What the task requires — Check each line of the entries below for the word "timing", then state how many lines have it and nothing more.

Records from a dataset —

-- Opening Marker --

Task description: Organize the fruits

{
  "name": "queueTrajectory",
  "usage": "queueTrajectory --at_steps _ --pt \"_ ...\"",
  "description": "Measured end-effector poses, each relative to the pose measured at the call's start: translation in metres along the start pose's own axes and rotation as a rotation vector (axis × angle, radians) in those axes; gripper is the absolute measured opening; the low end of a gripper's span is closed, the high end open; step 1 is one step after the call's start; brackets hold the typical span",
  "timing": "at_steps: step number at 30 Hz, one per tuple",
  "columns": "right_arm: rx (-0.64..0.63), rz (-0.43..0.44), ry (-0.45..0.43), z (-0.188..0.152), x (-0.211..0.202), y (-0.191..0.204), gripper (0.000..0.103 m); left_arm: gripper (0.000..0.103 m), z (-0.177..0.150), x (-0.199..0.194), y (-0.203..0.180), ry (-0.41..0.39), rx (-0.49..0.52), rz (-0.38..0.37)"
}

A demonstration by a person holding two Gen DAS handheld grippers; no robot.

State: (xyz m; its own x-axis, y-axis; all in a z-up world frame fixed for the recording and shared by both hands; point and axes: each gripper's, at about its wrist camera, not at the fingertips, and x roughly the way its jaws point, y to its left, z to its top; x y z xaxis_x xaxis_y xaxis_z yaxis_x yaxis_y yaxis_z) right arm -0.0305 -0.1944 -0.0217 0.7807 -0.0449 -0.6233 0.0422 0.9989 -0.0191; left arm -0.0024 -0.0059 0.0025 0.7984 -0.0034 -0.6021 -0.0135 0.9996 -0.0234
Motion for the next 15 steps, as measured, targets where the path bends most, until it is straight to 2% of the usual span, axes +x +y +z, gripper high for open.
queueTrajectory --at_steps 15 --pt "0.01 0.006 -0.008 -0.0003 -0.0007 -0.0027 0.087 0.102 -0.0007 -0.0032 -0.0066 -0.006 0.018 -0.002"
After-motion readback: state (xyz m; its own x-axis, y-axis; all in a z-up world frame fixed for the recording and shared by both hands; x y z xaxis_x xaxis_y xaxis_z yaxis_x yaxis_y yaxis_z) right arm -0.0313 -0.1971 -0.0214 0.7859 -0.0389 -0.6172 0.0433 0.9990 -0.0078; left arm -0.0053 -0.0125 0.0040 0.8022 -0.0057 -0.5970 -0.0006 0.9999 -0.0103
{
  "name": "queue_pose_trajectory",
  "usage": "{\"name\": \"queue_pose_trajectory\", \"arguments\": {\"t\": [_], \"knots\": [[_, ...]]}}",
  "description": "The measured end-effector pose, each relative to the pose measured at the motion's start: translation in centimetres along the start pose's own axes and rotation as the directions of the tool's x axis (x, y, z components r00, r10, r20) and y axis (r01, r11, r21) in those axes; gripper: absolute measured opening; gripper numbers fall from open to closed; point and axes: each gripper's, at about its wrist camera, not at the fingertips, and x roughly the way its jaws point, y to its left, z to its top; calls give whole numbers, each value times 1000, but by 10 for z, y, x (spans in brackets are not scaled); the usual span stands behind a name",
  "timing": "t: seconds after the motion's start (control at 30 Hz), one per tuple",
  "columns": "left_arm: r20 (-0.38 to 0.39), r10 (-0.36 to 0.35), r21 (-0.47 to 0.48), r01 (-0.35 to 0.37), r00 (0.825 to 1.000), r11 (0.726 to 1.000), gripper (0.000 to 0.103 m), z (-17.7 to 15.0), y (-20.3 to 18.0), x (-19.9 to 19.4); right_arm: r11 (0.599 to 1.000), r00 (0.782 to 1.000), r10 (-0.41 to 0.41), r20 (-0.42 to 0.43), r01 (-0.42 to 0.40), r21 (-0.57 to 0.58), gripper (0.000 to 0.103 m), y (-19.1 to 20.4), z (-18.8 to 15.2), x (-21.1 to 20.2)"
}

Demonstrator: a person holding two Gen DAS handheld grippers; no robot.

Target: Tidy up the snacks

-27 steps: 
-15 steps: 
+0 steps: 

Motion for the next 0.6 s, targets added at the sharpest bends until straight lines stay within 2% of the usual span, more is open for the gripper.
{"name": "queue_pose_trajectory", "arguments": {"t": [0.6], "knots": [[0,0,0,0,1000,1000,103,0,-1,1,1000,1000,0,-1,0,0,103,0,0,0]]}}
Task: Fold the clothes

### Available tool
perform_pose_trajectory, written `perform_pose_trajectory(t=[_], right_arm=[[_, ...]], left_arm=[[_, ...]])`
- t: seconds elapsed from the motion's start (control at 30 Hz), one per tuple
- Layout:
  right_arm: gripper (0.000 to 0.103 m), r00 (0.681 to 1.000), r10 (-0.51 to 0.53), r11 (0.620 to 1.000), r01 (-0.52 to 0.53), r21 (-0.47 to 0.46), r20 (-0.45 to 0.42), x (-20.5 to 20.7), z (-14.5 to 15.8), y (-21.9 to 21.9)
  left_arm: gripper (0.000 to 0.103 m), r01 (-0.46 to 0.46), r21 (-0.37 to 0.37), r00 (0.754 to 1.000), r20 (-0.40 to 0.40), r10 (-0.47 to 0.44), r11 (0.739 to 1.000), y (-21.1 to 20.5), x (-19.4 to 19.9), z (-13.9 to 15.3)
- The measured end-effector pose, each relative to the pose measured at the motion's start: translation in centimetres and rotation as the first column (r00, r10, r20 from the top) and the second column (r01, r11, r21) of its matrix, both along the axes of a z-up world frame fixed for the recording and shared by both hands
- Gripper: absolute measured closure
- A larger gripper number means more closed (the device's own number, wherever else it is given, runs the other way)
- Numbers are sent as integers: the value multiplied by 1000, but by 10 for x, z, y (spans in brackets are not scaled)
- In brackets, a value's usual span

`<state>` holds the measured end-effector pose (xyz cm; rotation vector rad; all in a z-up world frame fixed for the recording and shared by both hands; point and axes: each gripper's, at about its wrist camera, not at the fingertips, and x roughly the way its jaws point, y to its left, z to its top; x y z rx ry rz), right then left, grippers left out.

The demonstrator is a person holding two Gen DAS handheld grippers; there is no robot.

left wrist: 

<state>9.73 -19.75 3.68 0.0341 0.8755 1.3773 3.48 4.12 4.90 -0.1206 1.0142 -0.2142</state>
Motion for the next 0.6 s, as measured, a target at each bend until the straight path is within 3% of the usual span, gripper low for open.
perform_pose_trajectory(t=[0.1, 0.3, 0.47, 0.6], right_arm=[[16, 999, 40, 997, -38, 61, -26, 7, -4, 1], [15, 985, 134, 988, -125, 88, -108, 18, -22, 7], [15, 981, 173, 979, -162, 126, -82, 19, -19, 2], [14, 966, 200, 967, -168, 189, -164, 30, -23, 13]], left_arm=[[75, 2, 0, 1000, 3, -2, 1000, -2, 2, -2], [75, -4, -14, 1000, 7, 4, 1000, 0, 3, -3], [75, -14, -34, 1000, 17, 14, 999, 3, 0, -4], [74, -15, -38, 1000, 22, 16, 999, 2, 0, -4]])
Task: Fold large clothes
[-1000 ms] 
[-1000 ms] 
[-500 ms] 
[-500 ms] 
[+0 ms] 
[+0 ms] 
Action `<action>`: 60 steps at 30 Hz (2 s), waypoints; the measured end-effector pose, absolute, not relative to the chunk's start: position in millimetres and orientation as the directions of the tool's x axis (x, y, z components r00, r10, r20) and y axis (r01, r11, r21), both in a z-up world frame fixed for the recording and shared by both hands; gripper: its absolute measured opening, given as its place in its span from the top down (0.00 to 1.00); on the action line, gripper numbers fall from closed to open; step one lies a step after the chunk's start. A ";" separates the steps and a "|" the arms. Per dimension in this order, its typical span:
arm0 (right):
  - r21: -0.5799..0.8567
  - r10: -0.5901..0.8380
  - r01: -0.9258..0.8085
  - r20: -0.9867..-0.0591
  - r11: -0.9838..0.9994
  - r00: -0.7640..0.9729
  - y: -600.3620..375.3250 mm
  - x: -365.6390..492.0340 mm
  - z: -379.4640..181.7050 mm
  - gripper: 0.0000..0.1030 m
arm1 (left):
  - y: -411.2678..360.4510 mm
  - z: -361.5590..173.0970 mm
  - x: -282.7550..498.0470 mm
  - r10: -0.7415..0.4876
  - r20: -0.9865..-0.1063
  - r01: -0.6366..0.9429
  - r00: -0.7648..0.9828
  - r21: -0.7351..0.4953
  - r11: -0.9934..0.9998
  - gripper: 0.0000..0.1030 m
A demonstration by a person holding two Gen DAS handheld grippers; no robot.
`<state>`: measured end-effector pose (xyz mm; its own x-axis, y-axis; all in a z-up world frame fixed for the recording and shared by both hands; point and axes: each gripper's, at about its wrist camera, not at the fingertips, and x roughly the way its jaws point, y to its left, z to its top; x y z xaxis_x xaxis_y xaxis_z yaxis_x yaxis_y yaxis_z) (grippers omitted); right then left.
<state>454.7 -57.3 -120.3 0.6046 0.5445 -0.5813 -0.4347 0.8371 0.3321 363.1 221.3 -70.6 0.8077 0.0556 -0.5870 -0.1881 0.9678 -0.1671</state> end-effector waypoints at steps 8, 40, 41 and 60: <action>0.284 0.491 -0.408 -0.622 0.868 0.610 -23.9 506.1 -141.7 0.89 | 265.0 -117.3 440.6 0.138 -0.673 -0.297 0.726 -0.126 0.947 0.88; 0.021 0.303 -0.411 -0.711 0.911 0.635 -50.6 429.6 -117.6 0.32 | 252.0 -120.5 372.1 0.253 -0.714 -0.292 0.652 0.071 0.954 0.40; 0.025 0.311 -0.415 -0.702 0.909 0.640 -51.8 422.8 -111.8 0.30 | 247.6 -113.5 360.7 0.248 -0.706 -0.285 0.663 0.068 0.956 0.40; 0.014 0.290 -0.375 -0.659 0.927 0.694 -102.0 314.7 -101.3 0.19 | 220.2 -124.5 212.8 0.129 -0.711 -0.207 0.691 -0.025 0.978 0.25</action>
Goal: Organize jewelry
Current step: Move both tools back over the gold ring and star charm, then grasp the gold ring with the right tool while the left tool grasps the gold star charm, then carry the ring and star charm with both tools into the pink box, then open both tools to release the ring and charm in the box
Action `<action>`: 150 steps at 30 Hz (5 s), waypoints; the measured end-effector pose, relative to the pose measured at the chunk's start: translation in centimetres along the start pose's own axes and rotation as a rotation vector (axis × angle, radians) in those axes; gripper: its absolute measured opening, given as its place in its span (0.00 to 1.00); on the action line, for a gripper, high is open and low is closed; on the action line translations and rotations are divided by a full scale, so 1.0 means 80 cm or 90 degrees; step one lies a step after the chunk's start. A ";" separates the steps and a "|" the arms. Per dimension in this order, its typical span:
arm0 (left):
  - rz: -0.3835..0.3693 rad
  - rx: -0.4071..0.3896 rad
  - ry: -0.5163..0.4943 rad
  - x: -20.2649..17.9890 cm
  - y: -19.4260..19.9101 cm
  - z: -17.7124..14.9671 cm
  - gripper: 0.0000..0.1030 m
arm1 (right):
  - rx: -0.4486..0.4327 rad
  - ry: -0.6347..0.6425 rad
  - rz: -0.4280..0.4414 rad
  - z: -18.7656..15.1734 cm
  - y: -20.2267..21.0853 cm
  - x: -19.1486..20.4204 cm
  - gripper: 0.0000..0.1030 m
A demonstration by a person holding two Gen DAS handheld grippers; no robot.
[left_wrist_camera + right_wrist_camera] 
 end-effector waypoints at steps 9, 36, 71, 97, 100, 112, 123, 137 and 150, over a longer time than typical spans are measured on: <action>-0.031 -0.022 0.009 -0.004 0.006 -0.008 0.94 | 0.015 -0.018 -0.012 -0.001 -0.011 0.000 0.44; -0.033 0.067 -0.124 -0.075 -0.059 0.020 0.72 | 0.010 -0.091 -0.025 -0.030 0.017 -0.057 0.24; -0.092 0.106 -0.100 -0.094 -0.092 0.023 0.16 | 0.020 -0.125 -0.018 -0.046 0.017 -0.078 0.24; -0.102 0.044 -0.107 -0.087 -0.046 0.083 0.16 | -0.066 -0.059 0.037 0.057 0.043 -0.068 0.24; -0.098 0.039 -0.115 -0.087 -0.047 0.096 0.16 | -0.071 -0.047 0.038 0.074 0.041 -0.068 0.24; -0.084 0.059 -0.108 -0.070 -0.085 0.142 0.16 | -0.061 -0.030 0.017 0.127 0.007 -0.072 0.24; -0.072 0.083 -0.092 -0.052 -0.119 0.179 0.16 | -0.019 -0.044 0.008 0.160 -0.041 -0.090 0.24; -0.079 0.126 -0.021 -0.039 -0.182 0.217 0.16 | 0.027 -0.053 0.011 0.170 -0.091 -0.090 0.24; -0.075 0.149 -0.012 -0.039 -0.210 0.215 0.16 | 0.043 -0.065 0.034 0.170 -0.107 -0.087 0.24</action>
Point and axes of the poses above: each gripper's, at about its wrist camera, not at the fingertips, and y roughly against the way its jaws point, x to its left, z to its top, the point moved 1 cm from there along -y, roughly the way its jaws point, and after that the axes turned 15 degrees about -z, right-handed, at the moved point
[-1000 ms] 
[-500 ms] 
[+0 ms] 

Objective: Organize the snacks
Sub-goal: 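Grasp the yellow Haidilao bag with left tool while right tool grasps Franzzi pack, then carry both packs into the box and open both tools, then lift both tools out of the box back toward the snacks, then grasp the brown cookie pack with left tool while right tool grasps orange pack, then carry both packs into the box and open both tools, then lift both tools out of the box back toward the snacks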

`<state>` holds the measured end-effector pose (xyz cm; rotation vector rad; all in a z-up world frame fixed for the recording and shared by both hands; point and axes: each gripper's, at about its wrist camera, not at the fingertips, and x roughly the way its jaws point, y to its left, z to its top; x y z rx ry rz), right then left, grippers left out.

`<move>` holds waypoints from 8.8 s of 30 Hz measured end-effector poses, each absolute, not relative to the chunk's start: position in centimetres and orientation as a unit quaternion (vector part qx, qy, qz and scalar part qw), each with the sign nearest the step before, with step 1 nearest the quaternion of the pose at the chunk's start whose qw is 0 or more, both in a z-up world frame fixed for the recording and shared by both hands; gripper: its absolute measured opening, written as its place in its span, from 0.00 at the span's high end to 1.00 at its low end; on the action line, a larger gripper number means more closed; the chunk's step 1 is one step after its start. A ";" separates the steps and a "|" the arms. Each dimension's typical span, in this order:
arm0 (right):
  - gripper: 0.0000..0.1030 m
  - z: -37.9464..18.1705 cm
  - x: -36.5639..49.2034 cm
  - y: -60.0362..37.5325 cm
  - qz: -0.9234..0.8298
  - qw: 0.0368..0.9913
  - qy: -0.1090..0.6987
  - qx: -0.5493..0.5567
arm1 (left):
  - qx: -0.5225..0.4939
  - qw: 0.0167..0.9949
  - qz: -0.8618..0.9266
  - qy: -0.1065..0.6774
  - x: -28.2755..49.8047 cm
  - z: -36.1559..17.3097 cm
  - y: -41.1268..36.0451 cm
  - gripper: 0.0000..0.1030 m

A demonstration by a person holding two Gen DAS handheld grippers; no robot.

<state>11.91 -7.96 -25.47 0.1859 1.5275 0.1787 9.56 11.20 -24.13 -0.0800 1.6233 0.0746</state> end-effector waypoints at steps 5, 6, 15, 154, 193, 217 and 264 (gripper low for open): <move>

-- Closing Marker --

The completed task — 2